▸ WORK REQUEST
Everything from the line that contains "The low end" to the end of the data below is to be reproduced verbatim; leave all else out.

▸ SUPPLIED INFORMATION
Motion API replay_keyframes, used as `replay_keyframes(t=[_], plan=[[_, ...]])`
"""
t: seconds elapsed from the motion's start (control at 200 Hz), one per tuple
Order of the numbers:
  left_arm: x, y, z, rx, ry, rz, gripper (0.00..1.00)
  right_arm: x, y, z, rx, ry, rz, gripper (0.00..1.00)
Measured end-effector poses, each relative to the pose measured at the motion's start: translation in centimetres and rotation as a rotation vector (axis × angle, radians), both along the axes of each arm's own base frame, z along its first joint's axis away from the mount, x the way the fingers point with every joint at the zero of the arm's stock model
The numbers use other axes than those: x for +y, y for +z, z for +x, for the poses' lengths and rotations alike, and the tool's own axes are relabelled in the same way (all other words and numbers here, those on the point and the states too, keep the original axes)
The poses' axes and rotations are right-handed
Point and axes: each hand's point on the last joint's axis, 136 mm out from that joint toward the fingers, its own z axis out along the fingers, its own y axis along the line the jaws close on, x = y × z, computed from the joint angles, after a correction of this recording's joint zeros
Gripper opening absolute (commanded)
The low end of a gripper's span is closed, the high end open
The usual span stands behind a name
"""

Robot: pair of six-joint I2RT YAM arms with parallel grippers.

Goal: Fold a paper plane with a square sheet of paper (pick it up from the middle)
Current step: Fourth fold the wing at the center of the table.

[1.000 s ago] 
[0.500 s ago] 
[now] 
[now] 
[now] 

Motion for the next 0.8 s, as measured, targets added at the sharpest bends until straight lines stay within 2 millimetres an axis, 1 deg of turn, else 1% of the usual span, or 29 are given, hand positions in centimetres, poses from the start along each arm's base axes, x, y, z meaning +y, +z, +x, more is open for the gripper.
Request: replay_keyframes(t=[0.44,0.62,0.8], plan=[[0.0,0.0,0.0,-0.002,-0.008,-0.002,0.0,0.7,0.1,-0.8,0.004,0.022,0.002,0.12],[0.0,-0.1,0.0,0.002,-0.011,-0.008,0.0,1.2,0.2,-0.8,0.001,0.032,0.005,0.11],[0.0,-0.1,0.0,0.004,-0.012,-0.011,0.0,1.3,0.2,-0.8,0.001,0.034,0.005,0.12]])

▸ ANSWER SPACE
The low end of a gripper's span is closed, the high end open
The usual span stands behind a name
"""

Robot: pair of six-joint I2RT YAM arms with parallel grippers.

Goal: Fold a paper plane with a square sheet of paper (pick it up from the middle)
Current step: Fourth fold the wing at the center of the table.

[1.000 s ago] 
[0.500 s ago] 
[now] 
[now] 
[now] 

Motion for the next 0.8 s, as measured, targets added at the sharpest bends until straight lines stay within 2 millimetres an axis, 1 deg of turn, else 1% of the usual span, or 29 are given, hand positions in centimetres, poses from the start along each arm's base axes, x, y, z meaning +y, +z, +x, more is open for the gripper.
Request: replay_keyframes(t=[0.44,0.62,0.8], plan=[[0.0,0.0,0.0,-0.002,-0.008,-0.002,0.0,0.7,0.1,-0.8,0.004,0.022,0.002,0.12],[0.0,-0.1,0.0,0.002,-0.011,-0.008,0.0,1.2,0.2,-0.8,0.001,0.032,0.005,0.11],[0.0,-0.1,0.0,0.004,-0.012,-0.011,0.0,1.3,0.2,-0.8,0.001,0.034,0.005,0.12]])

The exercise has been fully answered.